• **YOUR ASSIGNMENT**: Check the material that follows and say how many lines include the string "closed", giving the number alone.
···
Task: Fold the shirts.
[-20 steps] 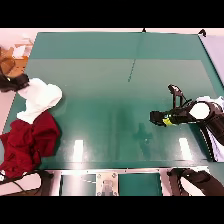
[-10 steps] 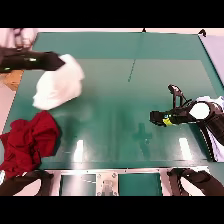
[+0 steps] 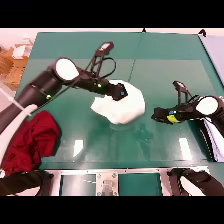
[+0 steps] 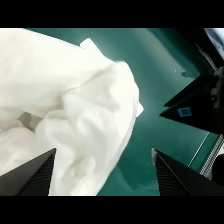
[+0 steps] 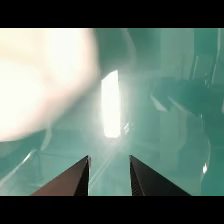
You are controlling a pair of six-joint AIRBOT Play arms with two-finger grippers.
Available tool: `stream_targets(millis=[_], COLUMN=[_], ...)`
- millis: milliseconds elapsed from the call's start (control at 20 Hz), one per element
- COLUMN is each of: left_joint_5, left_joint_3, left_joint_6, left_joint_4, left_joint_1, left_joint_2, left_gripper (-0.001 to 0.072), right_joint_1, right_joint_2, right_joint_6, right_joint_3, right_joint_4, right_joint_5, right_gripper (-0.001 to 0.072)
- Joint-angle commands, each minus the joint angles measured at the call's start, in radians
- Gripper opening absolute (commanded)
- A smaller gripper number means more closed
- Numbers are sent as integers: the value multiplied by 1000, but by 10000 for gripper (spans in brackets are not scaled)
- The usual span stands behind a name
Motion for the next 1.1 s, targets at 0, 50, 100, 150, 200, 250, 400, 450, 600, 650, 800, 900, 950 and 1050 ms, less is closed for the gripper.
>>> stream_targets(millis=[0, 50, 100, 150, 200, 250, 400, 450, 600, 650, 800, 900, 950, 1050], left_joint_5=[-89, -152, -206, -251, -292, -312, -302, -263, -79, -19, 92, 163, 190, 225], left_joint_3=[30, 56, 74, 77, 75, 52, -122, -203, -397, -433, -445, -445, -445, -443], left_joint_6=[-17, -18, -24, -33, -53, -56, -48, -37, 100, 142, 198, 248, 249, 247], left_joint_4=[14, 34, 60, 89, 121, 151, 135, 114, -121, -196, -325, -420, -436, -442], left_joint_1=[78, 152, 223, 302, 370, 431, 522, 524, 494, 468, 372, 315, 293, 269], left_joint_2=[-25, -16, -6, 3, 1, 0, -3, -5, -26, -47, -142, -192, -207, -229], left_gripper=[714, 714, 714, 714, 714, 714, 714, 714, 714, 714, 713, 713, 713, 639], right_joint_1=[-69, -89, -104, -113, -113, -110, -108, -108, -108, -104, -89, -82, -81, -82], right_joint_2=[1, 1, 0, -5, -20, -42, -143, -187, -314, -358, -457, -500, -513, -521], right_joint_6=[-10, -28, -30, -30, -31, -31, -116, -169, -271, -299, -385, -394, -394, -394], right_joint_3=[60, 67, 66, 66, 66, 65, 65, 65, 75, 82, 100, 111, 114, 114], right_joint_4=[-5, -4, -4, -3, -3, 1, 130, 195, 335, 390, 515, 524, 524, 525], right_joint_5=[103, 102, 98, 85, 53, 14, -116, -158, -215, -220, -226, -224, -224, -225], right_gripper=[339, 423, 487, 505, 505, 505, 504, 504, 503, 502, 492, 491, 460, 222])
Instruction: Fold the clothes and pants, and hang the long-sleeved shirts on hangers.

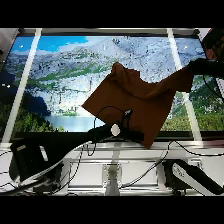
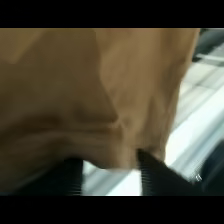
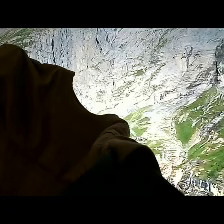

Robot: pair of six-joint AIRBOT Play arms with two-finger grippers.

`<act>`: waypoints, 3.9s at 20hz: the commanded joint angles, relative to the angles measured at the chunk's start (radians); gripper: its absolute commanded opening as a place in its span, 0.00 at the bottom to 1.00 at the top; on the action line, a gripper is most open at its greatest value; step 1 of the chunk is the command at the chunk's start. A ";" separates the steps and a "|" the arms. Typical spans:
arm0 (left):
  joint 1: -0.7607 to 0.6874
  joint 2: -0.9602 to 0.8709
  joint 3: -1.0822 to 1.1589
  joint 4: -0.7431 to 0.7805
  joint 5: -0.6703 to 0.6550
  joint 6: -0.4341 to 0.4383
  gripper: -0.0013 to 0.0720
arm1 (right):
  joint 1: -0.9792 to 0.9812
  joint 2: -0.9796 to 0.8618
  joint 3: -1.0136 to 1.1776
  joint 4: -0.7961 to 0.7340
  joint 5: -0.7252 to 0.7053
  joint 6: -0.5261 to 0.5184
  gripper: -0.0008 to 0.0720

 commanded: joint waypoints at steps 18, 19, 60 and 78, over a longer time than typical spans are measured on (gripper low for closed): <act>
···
• **SOLUTION FOR THIS TASK**: 3